Start of Data excerpt

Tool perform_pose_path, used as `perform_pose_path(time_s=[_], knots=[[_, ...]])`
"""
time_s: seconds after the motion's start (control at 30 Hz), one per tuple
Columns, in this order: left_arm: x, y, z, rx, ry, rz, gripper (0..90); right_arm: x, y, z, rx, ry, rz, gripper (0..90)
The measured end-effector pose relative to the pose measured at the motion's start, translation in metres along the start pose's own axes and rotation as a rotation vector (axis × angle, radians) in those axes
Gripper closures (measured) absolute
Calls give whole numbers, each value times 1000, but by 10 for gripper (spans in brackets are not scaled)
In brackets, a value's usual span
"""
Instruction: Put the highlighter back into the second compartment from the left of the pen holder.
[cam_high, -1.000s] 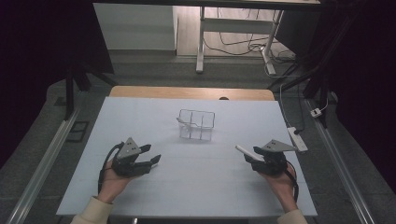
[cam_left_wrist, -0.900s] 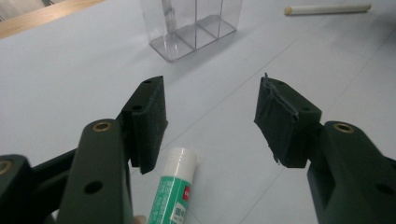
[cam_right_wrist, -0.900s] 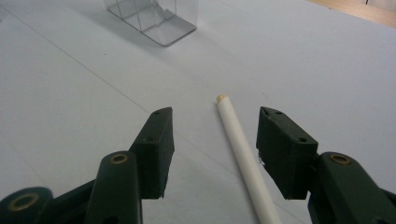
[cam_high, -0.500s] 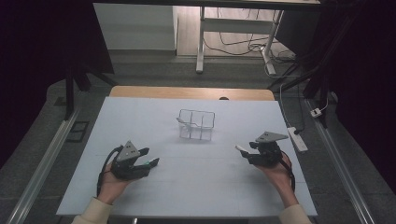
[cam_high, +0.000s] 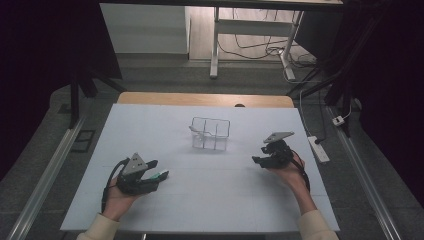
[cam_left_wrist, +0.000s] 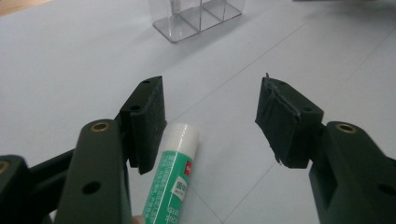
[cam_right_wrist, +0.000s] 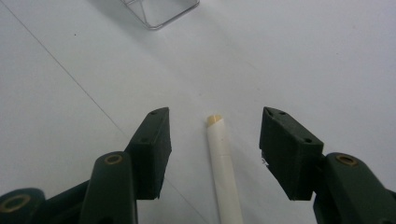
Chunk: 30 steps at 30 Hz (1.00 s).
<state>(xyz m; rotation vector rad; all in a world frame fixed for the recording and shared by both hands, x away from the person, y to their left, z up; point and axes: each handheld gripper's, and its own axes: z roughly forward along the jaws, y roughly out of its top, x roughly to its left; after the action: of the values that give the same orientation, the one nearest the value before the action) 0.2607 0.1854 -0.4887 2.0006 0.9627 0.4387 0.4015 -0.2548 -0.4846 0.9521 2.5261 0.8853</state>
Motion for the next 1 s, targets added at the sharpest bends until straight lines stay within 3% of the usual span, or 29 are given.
perform_pose_path(time_s=[0.4,0.7,1.0], knots=[[-1,2,5,7,-1,5,412,-9,-4,13,106,-40,1,442],[-4,4,10,15,-8,18,404,-12,-8,19,144,-33,-10,538],[-4,4,11,14,-5,16,389,-13,-8,20,139,-2,10,623]])
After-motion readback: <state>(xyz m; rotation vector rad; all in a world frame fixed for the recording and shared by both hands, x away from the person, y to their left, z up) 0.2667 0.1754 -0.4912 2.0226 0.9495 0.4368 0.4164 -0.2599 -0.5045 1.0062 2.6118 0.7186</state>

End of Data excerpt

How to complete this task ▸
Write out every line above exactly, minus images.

The completed task ▸
Tool perform_pose_path, used as `perform_pose_path(time_s=[_], knots=[[_, ...]])`
"""
time_s: seconds after the motion's start (control at 30 Hz), one per tuple
Columns, in this order: left_arm: x, y, z, rx, ry, rz, gripper (0..90); right_arm: x, y, z, rx, ry, rz, gripper (0..90)
The measured end-effector pose relative to the pose measured at the motion's start, translation in metres along the start pose's own axes and rotation as a rotation vector (axis × angle, radians) in those axes
Gripper closures (measured) absolute
Calls give whole numbers, each value times 1000, but by 10 for gripper (spans in brackets are not scaled)
In brackets, a value's usual span
"""
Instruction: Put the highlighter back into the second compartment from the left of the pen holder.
[cam_high, -1.000s] 
[cam_left_wrist, -0.900s] 
[cam_right_wrist, -0.900s] 
[cam_high, -0.500s] 
[cam_high, +0.000s] 
[cam_left_wrist, +0.000s] 
[cam_right_wrist, +0.000s] 
Chunk: 30 steps at 30 Hz (1.00 s).
<state>(xyz m; rotation vector rad; all in a world frame fixed for the recording and shared by both hands, x away from the person, y to their left, z up; point and axes: each handheld gripper's, and its own axes: z roughly forward along the jaws, y roughly out of its top, x roughly to its left; after the action: of the values that give the same orientation, the one nearest the value before the action) 0.2607 0.1854 -0.4887 2.0006 0.9627 0.4387 0.4015 -0.2548 -0.4846 0.9521 2.5261 0.8853</state>
Motion for the next 1 s, targets added at the sharpest bends until straight lines stay within 3% of the usual span, or 29 are given.
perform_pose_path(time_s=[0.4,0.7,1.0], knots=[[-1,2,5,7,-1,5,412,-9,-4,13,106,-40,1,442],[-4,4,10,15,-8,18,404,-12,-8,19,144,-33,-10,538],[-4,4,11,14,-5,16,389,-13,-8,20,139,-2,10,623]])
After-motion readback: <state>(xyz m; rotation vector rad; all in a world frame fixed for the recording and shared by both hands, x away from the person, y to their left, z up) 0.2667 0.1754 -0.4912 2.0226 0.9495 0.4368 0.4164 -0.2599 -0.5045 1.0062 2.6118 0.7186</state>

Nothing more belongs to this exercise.